Exercise directions » All of the listing must be given again exactly, except that the images are dropped.

Raw data »

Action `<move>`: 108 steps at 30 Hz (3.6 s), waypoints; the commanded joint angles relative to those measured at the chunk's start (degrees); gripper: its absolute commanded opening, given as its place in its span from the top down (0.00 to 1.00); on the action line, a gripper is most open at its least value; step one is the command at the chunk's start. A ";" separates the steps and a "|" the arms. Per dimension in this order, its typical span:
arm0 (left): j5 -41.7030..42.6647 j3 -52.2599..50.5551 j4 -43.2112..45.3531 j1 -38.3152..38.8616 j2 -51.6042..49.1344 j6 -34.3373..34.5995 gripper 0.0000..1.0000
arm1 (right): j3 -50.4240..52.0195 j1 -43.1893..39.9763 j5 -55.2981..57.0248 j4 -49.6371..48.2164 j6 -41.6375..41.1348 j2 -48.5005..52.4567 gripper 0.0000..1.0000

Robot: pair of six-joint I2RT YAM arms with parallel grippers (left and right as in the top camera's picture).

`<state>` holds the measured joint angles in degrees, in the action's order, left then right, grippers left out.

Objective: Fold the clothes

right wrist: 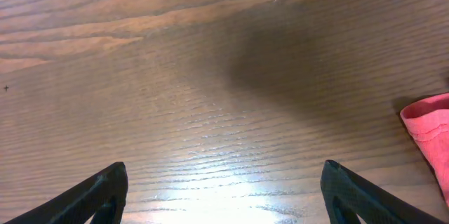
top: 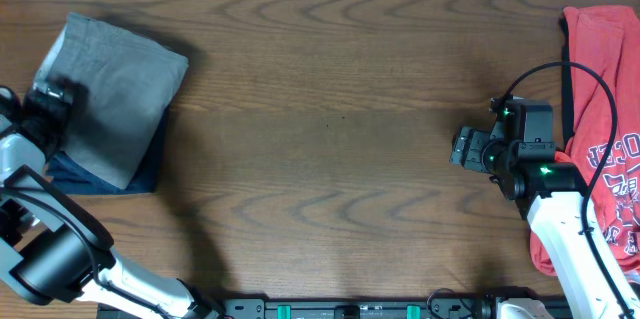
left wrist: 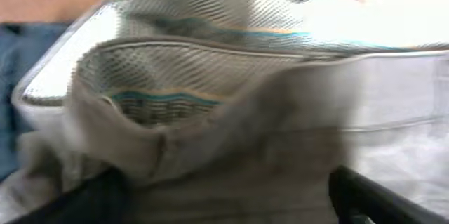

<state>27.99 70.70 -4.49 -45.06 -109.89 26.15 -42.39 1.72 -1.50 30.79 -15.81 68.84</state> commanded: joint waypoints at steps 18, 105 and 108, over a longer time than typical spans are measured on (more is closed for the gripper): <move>-2.34 -0.07 -19.10 32.44 15.61 -8.68 0.02 | -0.61 -0.26 -1.77 0.81 0.66 -0.24 0.01; -35.10 -28.48 -43.01 62.38 81.90 -9.64 0.02 | 37.92 5.07 3.43 -27.10 15.06 -68.54 0.01; -35.10 -28.48 -43.01 62.38 81.90 -9.62 0.02 | 42.25 4.44 3.39 -33.00 15.54 -68.54 0.01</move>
<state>-6.42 42.39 -47.53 17.06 -28.18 17.50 -3.22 7.77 2.28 0.03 -2.50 0.62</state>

Result for this exercise »
Action `<move>`: 108 steps at 30 Hz (3.6 s), waypoints; the commanded joint angles relative to those measured at the chunk's start (degrees); gripper: its absolute commanded opening, given as its place in its span from the top down (0.00 to 1.00); on the action line, a gripper is most open at its least value; step one is the command at the chunk's start. A ";" separates the steps and a "|" the arms. Per dimension in this order, its typical span:
arm0 (left): j5 -41.7030..42.6647 j3 -52.2599..50.5551 j4 -43.2112..45.3531 j1 -38.3152..38.8616 j2 -51.6042..49.1344 j6 -34.3373..34.5995 gripper 0.0000..1.0000
arm1 (right): j3 -50.4240..52.0195 j1 -43.1893..39.9763 j5 -55.2981..57.0248 j4 -49.6371..48.2164 j6 -41.6375..41.1348 j2 -48.5005..52.4567 gripper 0.0000..1.0000

Robot: pair of six-joint I2RT YAM arms with parallel grippers (left and right as in the top camera's picture).

`<state>` holds the measured joint angles in degrees, in the action's order, left then right, grippers left out.

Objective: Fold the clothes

right wrist: 
top: 
left wrist: 

<state>27.99 70.70 -4.49 -45.06 -109.89 26.15 -42.39 1.72 -1.50 30.79 -15.81 68.84</state> commanded: joint waypoints at steps 18, 105 and 108, over a longer time than typical spans are measured on (more is closed for the gripper): <move>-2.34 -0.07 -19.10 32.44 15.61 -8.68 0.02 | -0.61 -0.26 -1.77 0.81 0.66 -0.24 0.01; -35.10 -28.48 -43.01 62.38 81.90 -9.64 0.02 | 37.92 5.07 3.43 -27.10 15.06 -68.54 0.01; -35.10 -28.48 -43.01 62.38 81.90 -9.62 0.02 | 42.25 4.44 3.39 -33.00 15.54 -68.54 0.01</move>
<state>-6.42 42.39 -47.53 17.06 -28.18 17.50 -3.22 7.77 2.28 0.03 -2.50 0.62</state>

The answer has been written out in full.